A parade of State Department officials testified President Trump ordered military aid to Ukraine to be held up unless Ukraine announced an investigation of Democratic presidential candidate Joe Biden. Fiona Hill, who had been Trump’s senior director of European and Russian affairs on the National Security Council, criticized the campaign as a “domestic political errand” operating outside normal foreign policy channels.

Bucshon says what he heard in last week’s testimony wasn’t politics, but a stand against corruption. He notes Trump isn’t a fan of foreign aid in the first place, and argues Trump was trying to confirm Ukraine’s new president, elected as a reformer, was serious about confronting the country’s long record of corruption.

Biden’s son Hunter served for five years on the board of the Ukrainian energy firm Burisma, whose founder has been accused of self-dealing, money laundering and embezzlement. There’s been no evidence of wrongdoing by either Biden.

Bucshon slammed Democrats last month for holding closed-door hearings. Those witnesses ended up testifying again publicly, but Bucshon complains Republicans still weren’t allowed to call Hunter Biden to testify. He says Republicans should have had the chance to establish a basis for Trump’s concerns.

Democrats are expected to call an impeachment vote before Christmas, but Bucshon says he’s not sure that will happen, because

he’s not convinced Democrats have the votes. He says he’ll vote no. If, as he predicts, all Republicans do the same, Democrats could afford a maximum of 18 no votes from their own ranks.

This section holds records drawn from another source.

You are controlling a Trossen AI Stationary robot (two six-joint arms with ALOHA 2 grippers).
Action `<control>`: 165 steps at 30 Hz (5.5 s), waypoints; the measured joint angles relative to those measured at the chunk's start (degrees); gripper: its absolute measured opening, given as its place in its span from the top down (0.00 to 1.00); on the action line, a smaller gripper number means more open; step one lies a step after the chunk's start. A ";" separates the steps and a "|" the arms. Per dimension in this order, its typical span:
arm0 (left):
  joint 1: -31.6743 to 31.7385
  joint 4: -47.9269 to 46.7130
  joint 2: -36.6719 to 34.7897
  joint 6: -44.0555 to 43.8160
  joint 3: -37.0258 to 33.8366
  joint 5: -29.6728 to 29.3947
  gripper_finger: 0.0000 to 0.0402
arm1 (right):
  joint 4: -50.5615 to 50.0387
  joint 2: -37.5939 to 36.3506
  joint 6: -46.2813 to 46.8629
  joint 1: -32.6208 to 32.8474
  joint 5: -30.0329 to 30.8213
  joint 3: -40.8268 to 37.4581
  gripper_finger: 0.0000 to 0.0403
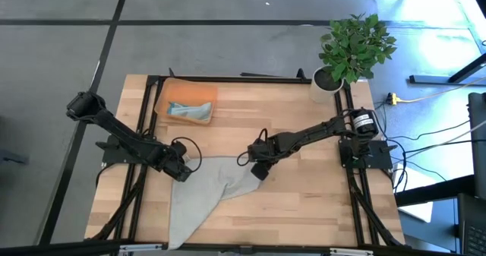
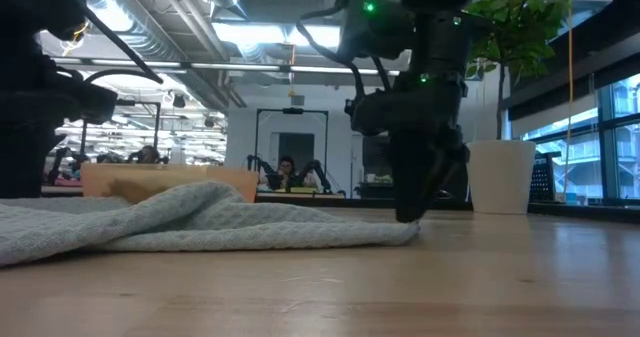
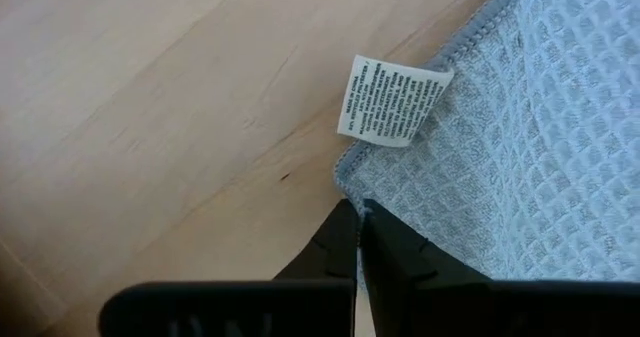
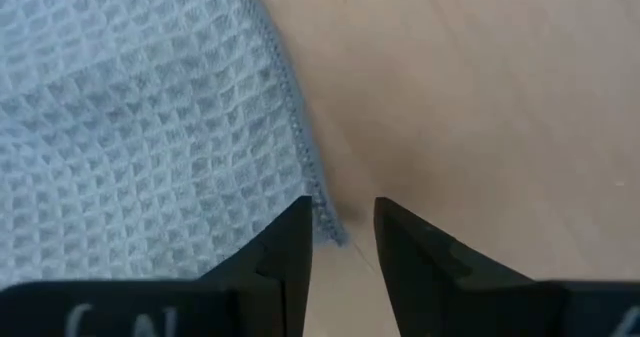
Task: Roll microfiber towels into tight, uniform cylinder then place into a basket
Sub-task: Fold the gray microfiber cloth
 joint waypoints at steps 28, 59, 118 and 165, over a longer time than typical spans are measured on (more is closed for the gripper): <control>-0.02 0.66 0.00 0.18 0.02 -0.20 1.00 | 6.43 -0.20 -10.34 0.91 0.65 -3.74 0.97; 0.48 -8.96 -0.17 29.08 20.98 -27.17 1.00 | -14.40 0.11 -24.23 5.15 37.33 18.41 0.99; 22.04 -14.86 1.88 78.89 53.95 -12.58 1.00 | -52.55 -21.28 0.57 10.21 41.65 21.13 0.99; -3.68 -26.79 30.93 36.00 49.32 -15.44 1.00 | -9.32 -21.24 15.68 25.50 26.51 -14.73 0.99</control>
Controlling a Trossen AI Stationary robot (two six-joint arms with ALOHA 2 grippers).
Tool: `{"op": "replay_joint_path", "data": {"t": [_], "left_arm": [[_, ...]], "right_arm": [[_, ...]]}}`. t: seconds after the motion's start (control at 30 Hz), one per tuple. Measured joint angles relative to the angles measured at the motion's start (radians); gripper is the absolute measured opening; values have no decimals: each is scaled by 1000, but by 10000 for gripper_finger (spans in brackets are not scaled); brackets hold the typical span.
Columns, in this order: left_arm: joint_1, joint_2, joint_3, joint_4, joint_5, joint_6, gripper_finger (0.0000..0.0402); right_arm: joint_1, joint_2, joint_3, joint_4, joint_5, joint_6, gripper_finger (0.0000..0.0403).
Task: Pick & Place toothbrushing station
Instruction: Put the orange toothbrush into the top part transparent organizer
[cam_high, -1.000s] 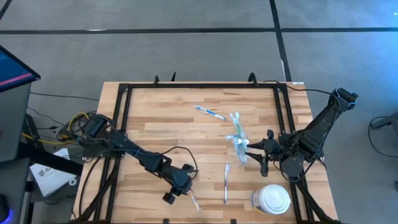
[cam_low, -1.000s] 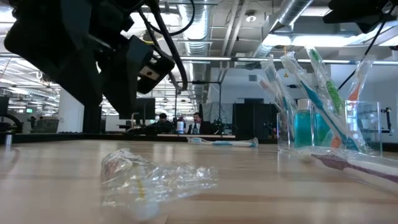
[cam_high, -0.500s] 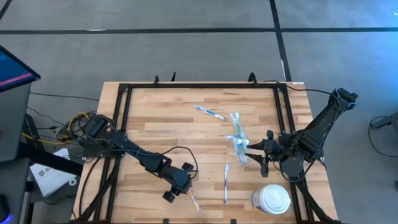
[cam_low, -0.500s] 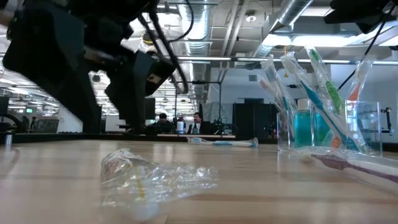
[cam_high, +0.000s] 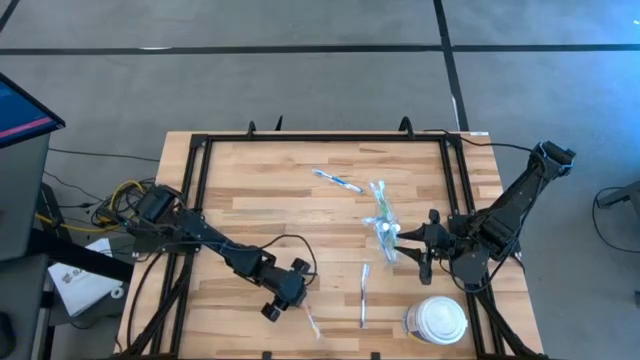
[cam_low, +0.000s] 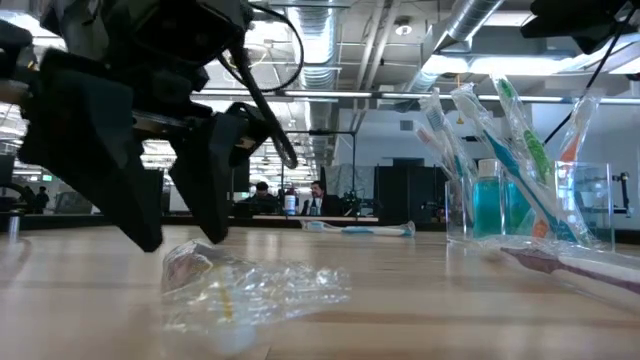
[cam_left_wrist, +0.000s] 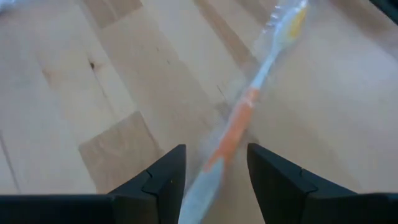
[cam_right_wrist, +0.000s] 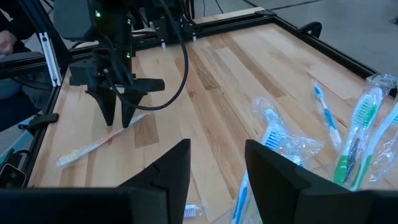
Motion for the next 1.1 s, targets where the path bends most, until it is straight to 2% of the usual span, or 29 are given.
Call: {"op": "replay_joint_path", "data": {"t": [0.33, 0.63, 0.77, 0.93, 1.1], "left_arm": [[11, 40, -2, 11, 14, 0, 136], [10, 34, -4, 9, 10, -4, 29], [11, 20, -7, 9, -33, -25, 28], [12, -41, -7, 26, -166, -106, 32], [15, -92, -7, 116, -203, -142, 29]], "right_arm": [[-2, 0, 0, 0, 0, 0, 143], [-2, 0, 0, 0, 0, 0, 138], [-1, 0, 0, 0, 0, 0, 137], [-2, 1, 0, 0, 0, 0, 139], [-2, 1, 0, 0, 0, 0, 137]]}}
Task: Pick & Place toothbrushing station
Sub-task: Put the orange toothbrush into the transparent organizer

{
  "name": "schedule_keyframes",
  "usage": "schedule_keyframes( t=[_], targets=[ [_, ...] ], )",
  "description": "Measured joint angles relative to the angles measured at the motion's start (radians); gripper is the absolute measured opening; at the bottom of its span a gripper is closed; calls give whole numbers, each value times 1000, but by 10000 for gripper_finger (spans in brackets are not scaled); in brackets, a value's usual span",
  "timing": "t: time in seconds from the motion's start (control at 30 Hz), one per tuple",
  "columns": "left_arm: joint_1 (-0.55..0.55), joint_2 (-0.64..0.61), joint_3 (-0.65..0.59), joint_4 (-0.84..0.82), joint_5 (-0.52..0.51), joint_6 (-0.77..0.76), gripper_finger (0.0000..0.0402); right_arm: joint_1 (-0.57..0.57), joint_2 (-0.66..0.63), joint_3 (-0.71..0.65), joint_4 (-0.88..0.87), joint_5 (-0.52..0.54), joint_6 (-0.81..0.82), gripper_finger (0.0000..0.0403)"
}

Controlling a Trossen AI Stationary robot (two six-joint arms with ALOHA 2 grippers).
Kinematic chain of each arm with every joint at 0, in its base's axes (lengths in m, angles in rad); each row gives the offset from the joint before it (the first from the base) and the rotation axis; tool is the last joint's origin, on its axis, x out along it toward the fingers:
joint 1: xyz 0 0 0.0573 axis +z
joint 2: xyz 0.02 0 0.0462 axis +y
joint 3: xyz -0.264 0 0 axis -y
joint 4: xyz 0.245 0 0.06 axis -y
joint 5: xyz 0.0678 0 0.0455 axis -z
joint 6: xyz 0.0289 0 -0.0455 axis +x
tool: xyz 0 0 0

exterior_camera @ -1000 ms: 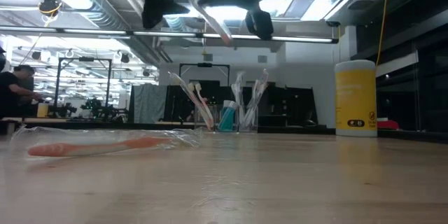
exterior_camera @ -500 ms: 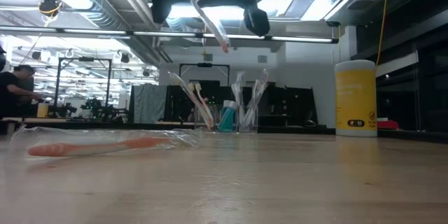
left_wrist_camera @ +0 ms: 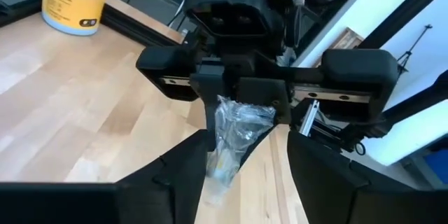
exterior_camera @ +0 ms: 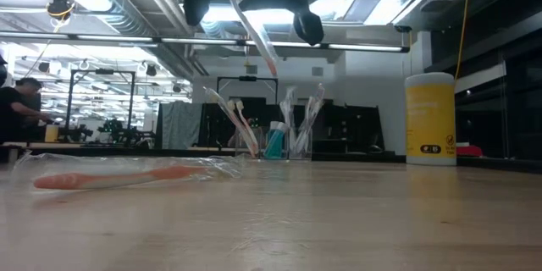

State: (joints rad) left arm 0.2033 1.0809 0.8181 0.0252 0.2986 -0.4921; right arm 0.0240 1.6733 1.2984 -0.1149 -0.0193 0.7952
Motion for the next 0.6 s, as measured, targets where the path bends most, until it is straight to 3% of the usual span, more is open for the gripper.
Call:
schedule_keyframes(
  t=[0.23,0.33,0.43,0.6],
  targets=[
    [9,0,0,1,-44,24,169,0,0,0,9,0,0,0],
    [16,0,0,1,-44,26,117,-1,0,0,9,0,0,0],
    [16,0,0,1,-44,33,32,-3,0,0,10,-7,0,0],
    [16,0,0,2,-60,35,3,-5,1,0,36,-8,-19,0]
  ],
)
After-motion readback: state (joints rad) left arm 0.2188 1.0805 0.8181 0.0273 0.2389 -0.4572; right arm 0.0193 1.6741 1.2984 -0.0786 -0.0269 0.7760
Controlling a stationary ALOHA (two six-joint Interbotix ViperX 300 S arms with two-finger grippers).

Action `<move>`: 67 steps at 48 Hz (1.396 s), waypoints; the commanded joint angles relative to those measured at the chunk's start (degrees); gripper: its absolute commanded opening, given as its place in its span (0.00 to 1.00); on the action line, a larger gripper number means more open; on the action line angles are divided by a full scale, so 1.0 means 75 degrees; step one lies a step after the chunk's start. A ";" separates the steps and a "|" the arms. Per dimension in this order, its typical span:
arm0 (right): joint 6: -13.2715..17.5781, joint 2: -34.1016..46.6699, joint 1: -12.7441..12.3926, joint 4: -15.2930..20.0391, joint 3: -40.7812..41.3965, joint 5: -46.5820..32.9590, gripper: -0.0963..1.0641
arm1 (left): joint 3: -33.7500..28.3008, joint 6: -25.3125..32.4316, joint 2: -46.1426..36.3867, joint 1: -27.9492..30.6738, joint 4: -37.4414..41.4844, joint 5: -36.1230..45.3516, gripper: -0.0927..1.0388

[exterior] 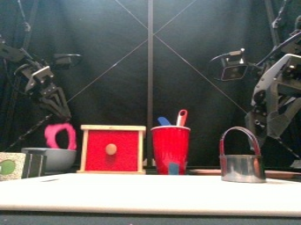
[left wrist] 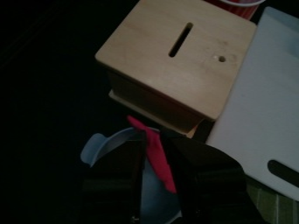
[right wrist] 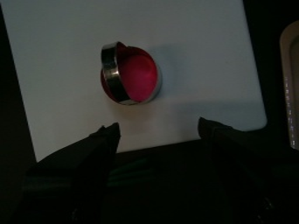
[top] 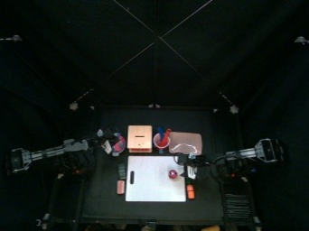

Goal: Get the cutter from the drawer then cut the dough then place the extra dough in the bowl
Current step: Place the extra dough in the bowl

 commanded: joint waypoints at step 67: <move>-0.0035 -0.0656 0.0023 -0.1195 -0.0293 -0.2262 0.95 | 0.0621 0.1301 0.0316 -0.1852 0.0633 -0.6562 0.84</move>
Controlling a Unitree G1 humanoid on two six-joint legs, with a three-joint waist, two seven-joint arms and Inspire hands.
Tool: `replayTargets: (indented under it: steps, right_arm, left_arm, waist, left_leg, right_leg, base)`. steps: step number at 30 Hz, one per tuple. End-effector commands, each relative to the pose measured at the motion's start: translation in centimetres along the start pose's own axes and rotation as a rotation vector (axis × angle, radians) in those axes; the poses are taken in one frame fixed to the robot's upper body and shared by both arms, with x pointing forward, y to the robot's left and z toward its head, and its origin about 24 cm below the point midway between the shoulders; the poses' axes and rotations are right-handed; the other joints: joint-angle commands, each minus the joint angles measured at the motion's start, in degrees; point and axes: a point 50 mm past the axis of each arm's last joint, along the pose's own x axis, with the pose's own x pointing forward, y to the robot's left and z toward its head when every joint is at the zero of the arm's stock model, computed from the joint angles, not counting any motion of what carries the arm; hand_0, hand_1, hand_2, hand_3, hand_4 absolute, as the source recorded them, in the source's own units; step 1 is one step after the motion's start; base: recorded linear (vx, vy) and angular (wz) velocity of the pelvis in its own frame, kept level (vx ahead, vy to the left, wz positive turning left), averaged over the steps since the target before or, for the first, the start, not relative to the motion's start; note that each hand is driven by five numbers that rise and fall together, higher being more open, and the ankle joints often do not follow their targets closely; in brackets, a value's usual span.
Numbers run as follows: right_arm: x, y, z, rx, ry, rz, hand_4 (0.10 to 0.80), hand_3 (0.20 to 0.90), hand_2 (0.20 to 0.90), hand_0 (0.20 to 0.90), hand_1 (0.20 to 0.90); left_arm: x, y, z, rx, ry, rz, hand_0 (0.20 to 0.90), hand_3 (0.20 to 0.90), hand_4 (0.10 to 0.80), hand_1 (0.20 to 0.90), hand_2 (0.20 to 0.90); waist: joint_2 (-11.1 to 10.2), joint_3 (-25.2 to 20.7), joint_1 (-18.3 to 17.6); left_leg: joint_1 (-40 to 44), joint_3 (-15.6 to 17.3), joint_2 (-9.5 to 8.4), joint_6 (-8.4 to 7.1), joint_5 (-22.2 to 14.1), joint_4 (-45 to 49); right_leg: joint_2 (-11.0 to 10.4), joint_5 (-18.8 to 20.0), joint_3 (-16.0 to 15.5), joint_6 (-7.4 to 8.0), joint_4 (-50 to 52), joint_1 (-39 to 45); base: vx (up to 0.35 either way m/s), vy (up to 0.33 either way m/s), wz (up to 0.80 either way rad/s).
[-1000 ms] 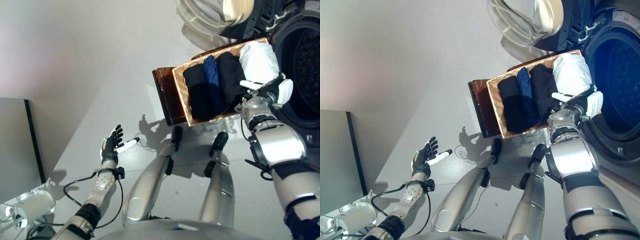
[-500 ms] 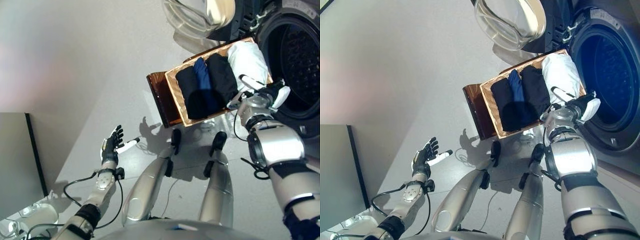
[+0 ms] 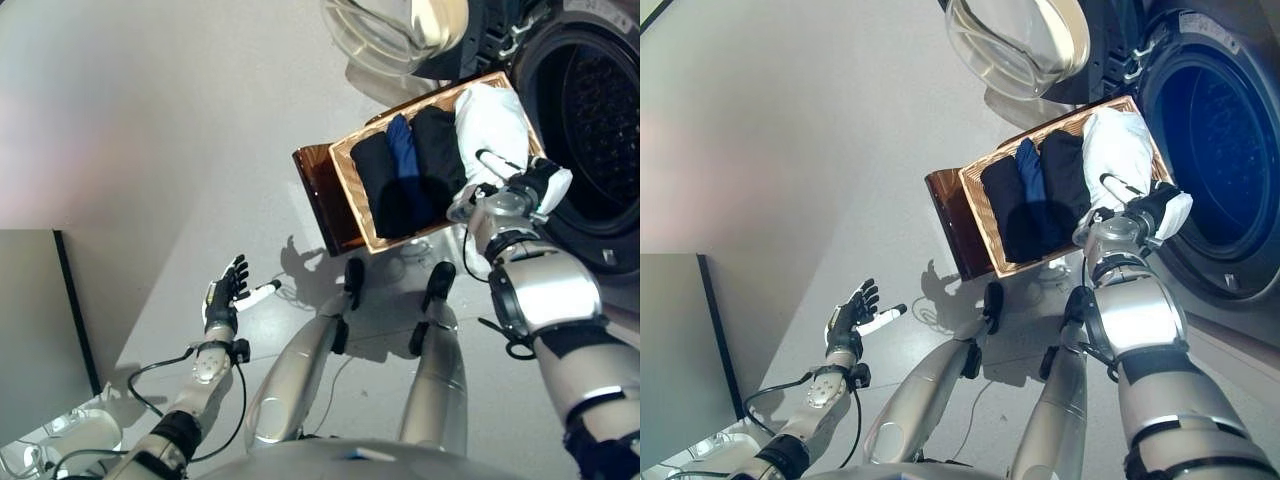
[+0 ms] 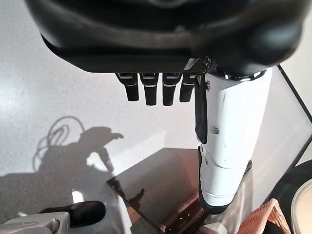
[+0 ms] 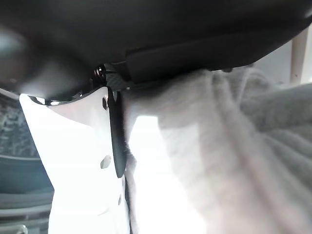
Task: Pick up the clothes and place them into the washing machine
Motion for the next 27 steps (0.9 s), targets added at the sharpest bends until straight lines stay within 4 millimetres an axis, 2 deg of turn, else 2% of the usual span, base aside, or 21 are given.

There are four vacancies in the House, meaning it takes 216 votes to pass articles of impeachment. Democrats hold 233 seats, and Michigan Independent Justin Amash, who quit the Republican Party in June, had called for impeachment hearings even before the Ukraine call, on the basis of the Mueller report on Russian election interference. He’s said he’ll support impeachment over the Ukraine machinations.

Two Democrats were the only House members in either party to break ranks on last month’s vote establishing rules for the impeachment inquiry.